Emotional control starts with accepting and respecting the current state you are in. You can’t lie to yourself about how you feel. If you aren’t feeling great, telling yourself that you usually only bottles up those emotions until they later spill out.
You need to see the current state you are experiencing as normal. Respect your emotions, don’t deny them and once you do accept them, don’t make them wrong. Every feeling you are experiencing has been experienced by millions of people before you and will likely be felt by millions of people after you’re gone.
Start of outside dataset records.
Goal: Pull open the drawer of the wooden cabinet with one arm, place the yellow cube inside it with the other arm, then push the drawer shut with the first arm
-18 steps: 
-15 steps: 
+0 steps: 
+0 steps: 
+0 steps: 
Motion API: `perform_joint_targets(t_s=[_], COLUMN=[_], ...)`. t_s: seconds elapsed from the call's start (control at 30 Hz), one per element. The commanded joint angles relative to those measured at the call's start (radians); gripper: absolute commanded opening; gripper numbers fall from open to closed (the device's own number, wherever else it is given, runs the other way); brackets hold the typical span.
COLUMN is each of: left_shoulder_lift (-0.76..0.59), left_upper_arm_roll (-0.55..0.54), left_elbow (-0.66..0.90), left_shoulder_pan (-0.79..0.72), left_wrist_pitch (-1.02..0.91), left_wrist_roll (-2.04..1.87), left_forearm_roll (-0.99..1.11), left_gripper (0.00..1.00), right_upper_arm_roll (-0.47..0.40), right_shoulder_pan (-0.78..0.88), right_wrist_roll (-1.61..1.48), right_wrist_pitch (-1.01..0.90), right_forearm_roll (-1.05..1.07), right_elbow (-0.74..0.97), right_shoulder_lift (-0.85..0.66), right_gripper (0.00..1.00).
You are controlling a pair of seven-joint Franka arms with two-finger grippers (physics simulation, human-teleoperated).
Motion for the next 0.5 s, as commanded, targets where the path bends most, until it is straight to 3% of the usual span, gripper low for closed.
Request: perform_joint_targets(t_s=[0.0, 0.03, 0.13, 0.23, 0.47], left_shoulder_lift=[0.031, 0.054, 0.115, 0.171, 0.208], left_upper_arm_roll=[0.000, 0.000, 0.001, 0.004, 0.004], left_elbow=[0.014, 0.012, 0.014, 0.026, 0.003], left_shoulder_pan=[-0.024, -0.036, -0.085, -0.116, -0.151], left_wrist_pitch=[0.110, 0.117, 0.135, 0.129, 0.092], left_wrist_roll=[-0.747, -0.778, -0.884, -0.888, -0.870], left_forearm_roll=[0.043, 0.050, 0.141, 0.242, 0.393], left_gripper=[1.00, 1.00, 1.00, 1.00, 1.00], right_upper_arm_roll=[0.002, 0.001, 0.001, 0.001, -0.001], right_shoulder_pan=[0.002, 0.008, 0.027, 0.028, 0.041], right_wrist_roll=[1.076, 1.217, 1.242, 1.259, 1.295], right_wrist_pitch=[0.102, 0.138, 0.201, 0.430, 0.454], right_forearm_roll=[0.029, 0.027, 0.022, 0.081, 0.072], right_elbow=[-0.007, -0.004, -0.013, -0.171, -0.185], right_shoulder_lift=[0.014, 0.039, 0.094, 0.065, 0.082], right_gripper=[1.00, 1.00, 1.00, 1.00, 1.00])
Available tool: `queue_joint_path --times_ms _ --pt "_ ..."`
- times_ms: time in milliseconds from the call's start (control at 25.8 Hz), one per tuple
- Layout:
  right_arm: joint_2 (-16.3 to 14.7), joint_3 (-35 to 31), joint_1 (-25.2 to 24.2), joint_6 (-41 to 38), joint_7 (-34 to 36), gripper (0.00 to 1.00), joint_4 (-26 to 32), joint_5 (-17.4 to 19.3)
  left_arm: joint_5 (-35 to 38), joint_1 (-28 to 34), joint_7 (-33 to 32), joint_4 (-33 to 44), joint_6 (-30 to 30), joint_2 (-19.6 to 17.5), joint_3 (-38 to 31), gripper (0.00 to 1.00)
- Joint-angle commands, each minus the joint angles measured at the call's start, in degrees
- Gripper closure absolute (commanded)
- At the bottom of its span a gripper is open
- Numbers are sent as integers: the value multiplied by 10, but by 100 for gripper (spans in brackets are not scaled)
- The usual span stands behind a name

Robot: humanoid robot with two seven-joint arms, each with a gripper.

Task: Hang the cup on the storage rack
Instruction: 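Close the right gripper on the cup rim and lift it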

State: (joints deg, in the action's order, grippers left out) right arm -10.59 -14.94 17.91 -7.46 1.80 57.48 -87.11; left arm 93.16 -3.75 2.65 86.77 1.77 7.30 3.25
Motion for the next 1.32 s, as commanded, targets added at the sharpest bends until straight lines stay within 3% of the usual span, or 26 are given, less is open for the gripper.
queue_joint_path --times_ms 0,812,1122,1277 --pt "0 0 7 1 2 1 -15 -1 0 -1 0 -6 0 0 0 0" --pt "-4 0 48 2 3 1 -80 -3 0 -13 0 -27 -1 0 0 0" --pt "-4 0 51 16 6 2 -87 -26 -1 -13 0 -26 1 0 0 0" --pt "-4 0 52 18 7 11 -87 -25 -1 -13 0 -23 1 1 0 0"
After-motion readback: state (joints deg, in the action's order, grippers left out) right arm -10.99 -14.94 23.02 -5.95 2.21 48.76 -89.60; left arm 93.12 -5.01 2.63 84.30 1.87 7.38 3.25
When I started to learn about how to control my emotions, I made this mistake. I would feel frustrated, anxious or overwhelmed and I would try to magically interrupt this emotional state. When this didn’t work that failure would cause those emotions to feed upon themselves. I would feel frustrated about feeling frustrated. I would feel anxious about being anxious. I would feel overwhelmed and depressed about being depressed.
I do a lot of personal journaling. Because of this I have a written record of my varying emotional states. If there is one thing I can attest to it is how fickle emotional states are. My emotions are rarely constant but always flowing up and down, like waves of energy. Up and down.
Throughout my day I make little mental notes whenever I am experiencing a particularly positive frame of mind. Later when I am feeling overwhelmed or frustrated I often find it difficult to see how I could have possibly perceived such a positive thought.
You can’t see happiness when you’re depressed and you can’t see depression when you’re happy. Your emotions are like a colored lens. Everything you see through a colored lens can only be viewed through that color. It is impossible to see red through a blue lens. Similarly it is impossible to see one emotion through the lens of another.
At first my reaction to these changes of state was that it was my responsibility to keep myself happy. Unfortunately, if I did slip into a negative state, this only made things worse. I would feel bad that I couldn’t move myself back to that positive state. The cycle would feed upon itself until I felt awful.
Respect your state. If you feel bad, that’s okay. That’s normal. Know that you will feel happy soon too. Trying to control how you feel in each moment is impossible. Like a boat caught in a raging river, you sometimes need to just ride the current out instead of fighting it. Emotional mastery techniques can only help you steer.
Long-term happiness isn’t a constant, just a ratio. I’m much happier now than I was a few years ago because I have a higher ratio of very happy thoughts to negative ones. The negative ones don’t disappear, they just don’t last as long and don’t have the same intensity.
Your emotions over even a small amount of given time is likely to fluctuate. When you begin to get more control over your life and create empowering belief structures you should notice a shift in the overall pattern of these emotions. Just like exercising regularly will give you more energy, but it doesn’t mean you won’t ever feel tired, improving your happiness will give you more emotional energy, but it doesn’t mean you won’t ever feel down.
Emotional control and long-term happiness comes later. First accept and respect your state.